SREcon EMEA 2019

This year the SREcon is located in Dublin. I attended the following talks:

The SRE I aspire to be

https://www.usenix.org/conference/srecon19emea/presentation/aknin

What is the meaning of SRE? The presenter suggested the following term: "Using scientific principles to build things." Whereas an imported part of scientific principles is measuring.

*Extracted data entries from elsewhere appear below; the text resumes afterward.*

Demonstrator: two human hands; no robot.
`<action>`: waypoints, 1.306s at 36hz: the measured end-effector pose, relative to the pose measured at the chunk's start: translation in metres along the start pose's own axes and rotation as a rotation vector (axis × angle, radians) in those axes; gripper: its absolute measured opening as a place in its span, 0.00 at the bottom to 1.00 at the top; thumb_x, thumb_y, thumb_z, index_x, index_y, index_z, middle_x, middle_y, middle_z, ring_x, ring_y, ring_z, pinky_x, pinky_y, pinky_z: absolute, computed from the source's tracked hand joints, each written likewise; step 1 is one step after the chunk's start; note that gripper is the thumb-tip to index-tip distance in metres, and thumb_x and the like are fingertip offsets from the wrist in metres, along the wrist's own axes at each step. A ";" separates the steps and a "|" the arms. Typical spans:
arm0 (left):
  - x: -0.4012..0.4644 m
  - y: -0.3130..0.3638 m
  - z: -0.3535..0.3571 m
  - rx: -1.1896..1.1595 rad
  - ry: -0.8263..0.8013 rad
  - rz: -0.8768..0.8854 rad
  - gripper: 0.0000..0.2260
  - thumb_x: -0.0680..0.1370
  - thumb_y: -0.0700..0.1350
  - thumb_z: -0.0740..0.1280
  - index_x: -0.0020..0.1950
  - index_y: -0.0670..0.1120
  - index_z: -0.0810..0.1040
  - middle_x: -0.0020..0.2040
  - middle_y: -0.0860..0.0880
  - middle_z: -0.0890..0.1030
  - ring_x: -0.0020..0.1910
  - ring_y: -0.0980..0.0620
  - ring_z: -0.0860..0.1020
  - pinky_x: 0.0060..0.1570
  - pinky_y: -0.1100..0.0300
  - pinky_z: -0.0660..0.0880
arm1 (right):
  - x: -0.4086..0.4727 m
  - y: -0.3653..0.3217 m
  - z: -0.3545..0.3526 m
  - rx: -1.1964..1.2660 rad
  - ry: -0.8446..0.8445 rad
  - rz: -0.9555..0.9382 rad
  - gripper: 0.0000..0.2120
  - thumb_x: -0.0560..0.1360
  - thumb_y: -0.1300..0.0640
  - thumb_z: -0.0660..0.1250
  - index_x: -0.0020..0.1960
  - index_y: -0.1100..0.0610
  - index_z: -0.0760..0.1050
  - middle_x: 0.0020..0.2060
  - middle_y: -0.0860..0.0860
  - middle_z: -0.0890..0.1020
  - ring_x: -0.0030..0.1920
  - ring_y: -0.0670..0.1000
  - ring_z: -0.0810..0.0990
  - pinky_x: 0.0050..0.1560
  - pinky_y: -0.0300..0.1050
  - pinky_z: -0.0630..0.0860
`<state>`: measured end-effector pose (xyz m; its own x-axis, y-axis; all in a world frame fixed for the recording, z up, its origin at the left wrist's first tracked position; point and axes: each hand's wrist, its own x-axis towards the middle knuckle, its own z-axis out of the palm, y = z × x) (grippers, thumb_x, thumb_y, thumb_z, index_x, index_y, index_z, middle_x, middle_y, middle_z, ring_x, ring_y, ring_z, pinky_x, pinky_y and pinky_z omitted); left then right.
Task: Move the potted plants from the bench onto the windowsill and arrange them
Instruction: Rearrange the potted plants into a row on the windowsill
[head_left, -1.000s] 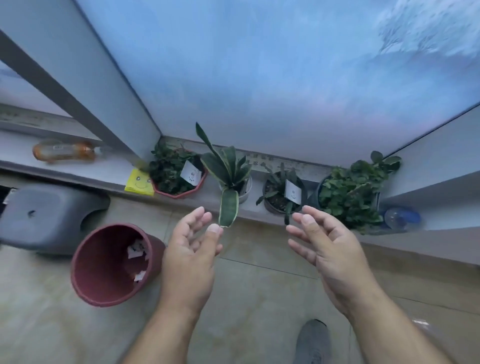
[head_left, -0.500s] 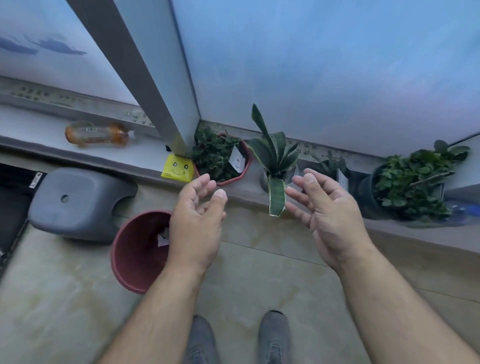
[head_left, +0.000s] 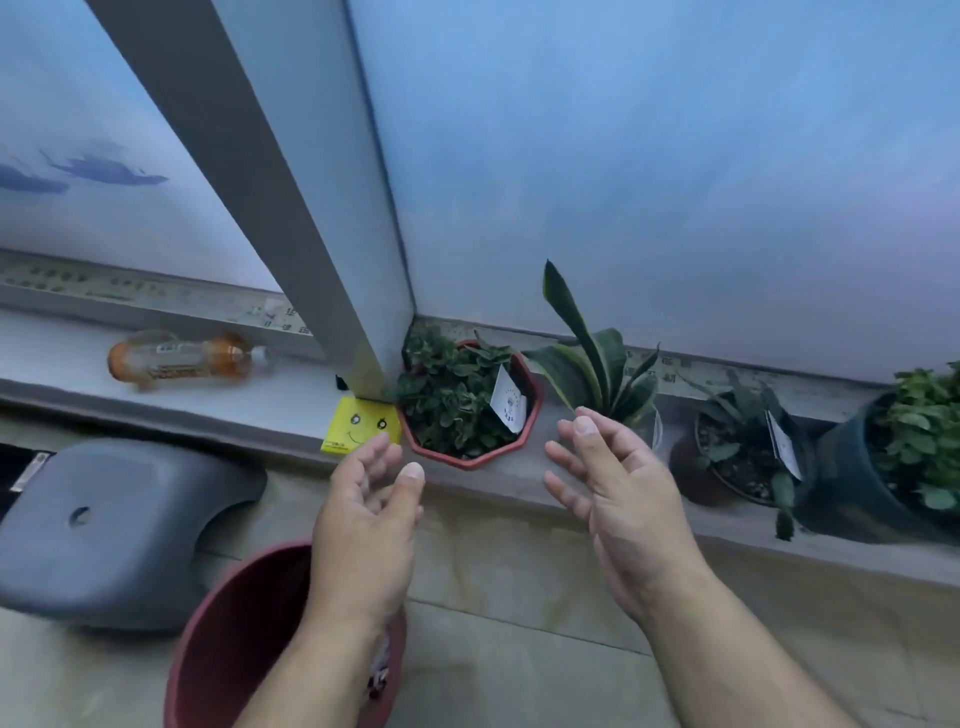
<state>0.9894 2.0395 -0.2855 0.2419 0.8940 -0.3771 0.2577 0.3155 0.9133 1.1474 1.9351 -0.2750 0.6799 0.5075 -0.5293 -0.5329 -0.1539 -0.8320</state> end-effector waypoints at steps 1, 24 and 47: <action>0.005 -0.004 0.000 0.032 -0.006 0.002 0.17 0.79 0.42 0.69 0.65 0.57 0.72 0.63 0.55 0.79 0.56 0.58 0.81 0.55 0.54 0.80 | 0.004 0.004 0.003 -0.012 0.009 -0.006 0.12 0.79 0.52 0.69 0.62 0.50 0.78 0.58 0.51 0.84 0.59 0.50 0.84 0.62 0.55 0.81; 0.091 -0.062 0.030 0.154 -0.044 -0.053 0.08 0.81 0.44 0.65 0.60 0.49 0.72 0.51 0.54 0.82 0.49 0.54 0.79 0.52 0.58 0.69 | 0.106 0.062 0.032 -0.555 0.173 -0.144 0.14 0.79 0.57 0.62 0.58 0.49 0.84 0.50 0.47 0.87 0.47 0.50 0.85 0.50 0.53 0.85; 0.096 -0.064 0.032 -0.203 -0.008 -0.120 0.10 0.83 0.41 0.64 0.64 0.44 0.73 0.56 0.47 0.80 0.51 0.52 0.78 0.62 0.44 0.75 | 0.088 0.074 0.038 -0.386 0.136 0.035 0.13 0.69 0.55 0.68 0.54 0.52 0.77 0.41 0.54 0.85 0.37 0.55 0.80 0.41 0.55 0.77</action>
<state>1.0257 2.0949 -0.3851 0.2288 0.8441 -0.4850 0.0922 0.4771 0.8740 1.1485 2.0007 -0.3770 0.7392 0.3833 -0.5538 -0.3461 -0.4891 -0.8006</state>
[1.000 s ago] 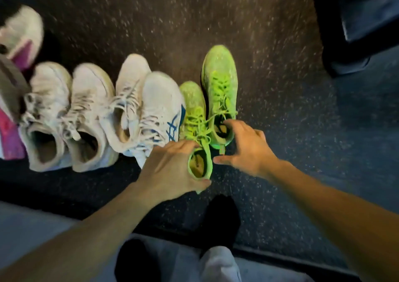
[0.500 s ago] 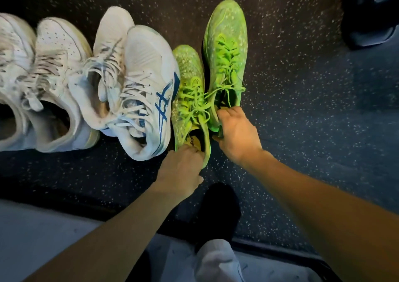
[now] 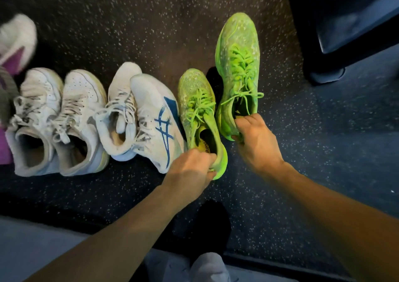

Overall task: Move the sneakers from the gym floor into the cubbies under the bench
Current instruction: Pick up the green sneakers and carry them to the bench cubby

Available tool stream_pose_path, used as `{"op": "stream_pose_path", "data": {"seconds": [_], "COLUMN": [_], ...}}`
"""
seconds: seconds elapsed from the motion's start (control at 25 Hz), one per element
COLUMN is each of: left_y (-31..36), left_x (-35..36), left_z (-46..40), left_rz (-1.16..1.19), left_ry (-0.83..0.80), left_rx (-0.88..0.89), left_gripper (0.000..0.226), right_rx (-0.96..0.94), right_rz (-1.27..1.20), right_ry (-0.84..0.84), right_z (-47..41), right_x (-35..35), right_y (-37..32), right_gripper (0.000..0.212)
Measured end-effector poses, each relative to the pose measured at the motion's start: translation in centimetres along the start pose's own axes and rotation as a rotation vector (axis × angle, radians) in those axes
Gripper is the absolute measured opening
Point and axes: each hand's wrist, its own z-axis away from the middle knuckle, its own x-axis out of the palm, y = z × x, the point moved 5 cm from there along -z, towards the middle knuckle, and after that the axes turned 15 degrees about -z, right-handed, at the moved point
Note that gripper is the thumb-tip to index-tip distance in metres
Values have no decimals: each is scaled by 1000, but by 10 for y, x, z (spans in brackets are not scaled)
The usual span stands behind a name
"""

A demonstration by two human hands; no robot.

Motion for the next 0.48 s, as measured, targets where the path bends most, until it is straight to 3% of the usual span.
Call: {"op": "stream_pose_path", "data": {"seconds": [0.24, 0.48], "left_y": [0, 0], "left_x": [-117, -271], "left_z": [16, 68], "left_rz": [-18, -205], "left_ry": [277, 468], "left_rx": [75, 88], "left_gripper": [17, 10], "right_rx": [-70, -217], "right_rz": [22, 30], "right_ry": [106, 219], "right_z": [-16, -20], "right_x": [-108, -227], "right_y": [-51, -150], "right_gripper": [24, 22]}}
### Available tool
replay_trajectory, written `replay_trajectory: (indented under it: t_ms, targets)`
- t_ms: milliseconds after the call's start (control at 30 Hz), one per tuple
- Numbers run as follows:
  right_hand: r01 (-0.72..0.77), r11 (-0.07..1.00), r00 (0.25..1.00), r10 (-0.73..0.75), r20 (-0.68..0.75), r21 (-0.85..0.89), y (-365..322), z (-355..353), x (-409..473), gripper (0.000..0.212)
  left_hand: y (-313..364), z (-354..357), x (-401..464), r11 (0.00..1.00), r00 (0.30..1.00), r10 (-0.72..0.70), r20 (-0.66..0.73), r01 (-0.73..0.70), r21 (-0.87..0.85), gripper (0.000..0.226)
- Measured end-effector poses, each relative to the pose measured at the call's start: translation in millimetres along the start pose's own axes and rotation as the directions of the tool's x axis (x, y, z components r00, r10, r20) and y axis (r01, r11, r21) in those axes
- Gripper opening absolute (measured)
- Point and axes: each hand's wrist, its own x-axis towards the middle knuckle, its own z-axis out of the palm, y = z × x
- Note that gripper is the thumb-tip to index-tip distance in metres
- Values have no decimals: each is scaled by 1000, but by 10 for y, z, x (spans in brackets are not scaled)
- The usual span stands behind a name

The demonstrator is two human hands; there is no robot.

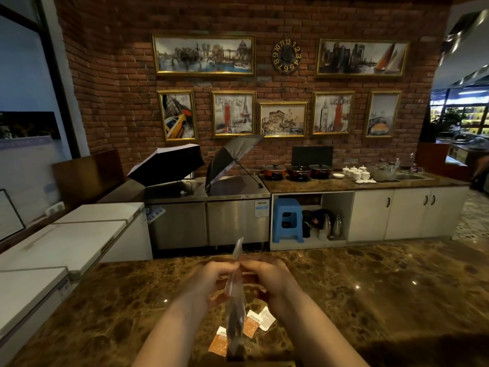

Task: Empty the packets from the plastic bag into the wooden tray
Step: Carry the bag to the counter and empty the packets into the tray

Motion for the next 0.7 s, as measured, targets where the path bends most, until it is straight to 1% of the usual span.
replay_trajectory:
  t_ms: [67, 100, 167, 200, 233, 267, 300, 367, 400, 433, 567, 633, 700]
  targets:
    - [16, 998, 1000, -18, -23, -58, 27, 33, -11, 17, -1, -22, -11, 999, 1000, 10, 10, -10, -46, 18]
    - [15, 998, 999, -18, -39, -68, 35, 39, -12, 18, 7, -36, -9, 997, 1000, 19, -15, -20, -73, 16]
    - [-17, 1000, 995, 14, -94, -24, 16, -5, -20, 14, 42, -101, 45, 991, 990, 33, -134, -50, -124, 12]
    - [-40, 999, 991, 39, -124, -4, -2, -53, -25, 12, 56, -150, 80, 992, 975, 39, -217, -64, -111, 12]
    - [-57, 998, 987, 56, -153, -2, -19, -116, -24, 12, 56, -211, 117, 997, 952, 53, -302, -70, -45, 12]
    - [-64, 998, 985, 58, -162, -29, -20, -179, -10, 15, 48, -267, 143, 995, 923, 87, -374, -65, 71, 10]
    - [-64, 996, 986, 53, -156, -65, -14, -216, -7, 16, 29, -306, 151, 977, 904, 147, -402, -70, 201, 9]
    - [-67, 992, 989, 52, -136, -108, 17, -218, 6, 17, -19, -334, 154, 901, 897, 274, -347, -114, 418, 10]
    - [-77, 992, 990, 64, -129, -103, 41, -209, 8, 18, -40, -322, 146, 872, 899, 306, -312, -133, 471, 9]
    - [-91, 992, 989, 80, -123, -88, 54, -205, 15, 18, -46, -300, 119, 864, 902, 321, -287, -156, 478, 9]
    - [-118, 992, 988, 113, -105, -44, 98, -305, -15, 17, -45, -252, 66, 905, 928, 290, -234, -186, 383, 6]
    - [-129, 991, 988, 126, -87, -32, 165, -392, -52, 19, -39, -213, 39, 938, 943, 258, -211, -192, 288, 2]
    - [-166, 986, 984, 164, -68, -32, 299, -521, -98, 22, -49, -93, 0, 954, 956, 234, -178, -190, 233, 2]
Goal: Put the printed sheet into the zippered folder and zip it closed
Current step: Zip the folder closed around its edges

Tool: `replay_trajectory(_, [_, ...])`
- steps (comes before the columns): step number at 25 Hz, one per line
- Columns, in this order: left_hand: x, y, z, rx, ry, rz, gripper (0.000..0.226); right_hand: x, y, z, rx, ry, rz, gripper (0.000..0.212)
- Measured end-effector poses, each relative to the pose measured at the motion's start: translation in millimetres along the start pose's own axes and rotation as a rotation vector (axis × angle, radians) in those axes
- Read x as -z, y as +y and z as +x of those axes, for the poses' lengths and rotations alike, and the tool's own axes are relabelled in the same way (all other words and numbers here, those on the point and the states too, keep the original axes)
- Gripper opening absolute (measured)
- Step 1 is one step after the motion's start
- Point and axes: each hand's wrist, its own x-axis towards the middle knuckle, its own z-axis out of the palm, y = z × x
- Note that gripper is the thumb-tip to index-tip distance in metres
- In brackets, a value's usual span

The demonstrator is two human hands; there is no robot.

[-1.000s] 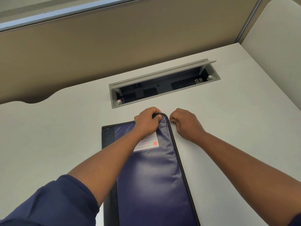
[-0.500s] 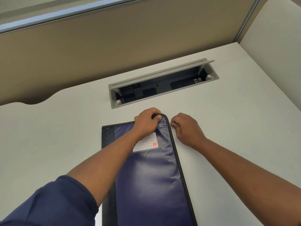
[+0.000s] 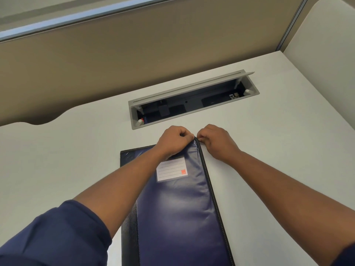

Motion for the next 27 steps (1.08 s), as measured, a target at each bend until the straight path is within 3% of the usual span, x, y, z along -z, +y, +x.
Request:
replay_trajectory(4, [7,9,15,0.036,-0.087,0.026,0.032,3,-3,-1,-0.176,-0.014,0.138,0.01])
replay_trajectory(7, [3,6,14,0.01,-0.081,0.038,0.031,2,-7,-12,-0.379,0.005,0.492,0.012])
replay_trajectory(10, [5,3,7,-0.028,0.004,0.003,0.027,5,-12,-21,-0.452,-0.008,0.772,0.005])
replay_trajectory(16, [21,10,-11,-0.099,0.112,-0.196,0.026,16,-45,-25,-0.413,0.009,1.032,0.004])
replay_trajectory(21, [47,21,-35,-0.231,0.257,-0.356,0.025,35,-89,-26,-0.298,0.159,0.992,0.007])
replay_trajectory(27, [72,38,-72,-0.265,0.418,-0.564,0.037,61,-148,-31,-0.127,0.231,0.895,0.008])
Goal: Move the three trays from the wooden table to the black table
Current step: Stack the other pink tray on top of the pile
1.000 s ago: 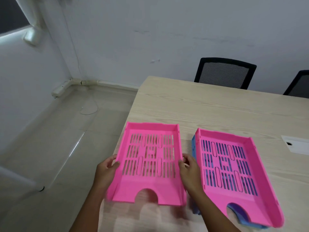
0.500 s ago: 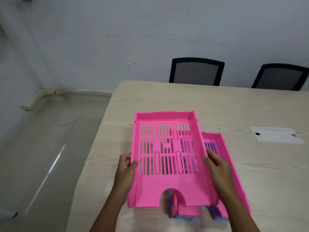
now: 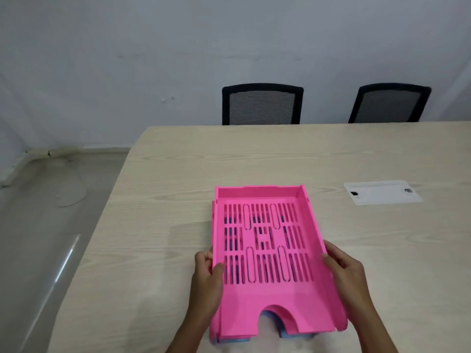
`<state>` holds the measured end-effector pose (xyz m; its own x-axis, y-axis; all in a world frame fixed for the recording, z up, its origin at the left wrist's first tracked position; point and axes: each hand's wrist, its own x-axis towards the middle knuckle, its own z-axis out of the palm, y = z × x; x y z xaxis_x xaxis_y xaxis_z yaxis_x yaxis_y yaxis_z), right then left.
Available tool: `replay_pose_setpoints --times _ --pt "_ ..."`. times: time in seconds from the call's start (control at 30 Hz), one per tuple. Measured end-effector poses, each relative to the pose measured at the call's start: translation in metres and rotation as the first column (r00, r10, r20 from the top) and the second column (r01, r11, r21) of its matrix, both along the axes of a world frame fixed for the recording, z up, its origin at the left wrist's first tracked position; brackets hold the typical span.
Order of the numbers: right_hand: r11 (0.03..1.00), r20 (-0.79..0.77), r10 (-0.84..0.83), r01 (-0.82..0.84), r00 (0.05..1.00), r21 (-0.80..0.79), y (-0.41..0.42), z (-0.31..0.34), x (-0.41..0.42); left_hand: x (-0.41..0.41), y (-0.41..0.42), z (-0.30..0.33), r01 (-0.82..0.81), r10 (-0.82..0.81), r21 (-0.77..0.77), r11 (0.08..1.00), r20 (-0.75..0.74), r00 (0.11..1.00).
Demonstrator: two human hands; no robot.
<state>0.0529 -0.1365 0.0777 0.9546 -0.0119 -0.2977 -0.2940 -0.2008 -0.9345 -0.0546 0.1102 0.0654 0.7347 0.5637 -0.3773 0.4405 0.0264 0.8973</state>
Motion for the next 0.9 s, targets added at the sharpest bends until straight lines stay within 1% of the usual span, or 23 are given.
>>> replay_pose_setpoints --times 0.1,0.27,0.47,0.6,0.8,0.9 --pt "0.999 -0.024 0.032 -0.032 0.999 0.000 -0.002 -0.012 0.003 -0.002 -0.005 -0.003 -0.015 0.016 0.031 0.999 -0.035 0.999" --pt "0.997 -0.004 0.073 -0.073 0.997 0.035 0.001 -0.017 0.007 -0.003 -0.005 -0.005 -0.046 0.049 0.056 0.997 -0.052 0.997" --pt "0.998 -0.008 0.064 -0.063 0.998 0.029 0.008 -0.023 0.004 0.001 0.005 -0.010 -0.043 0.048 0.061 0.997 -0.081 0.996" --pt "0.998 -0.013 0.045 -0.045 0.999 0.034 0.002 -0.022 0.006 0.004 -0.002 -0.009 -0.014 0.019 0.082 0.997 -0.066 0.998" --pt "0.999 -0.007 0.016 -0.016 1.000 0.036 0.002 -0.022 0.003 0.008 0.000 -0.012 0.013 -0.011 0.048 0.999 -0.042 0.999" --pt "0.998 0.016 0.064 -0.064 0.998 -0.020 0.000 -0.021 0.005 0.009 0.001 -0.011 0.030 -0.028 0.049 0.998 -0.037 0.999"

SRE is the art of measurably optimize reliability vs. cost. To do its job the Engineer has the following possibilities:

  • Trade cost
  • Trade quality
  • Trade latency

And any of these trades add complexity.

The following reliability patterns exist:

  • Watterfall
  • Jitter
  • Breaker
  • Infrastructure as Code
  • Partitioning
  • Sidcar
  • Fail State
  • Self healing

SRE is the trade off between an Innovation and Reliability:

Measurably optimize reliability vs cost

Innovation Reliability
engineering support
procactive reactive
change preserve

=> Measure it with Error Budget (Other measurements may be: MTBF/MTTF, 9s (e.g. 99% uptime)

SRE Team: a recipe

Fundamental Advanced Pioneering
Monitoring System Architecture Product Management
Alerting Distributed Algorithms Data Science
Capacity Planning Networking Business Acumen
CI/CD & Rollouts Operating System US Research
Load Balancing

Summary:

  • Have a measurement of reliability
  • The measurement is tied to project properties
  • Your ops work is tied to the measurement

A systems approach to safefy and cyber security

A systems approach to safefy and cyber security

This talk was about appling already known concepts from complex machine engineering (aircraft, missel) to software systems.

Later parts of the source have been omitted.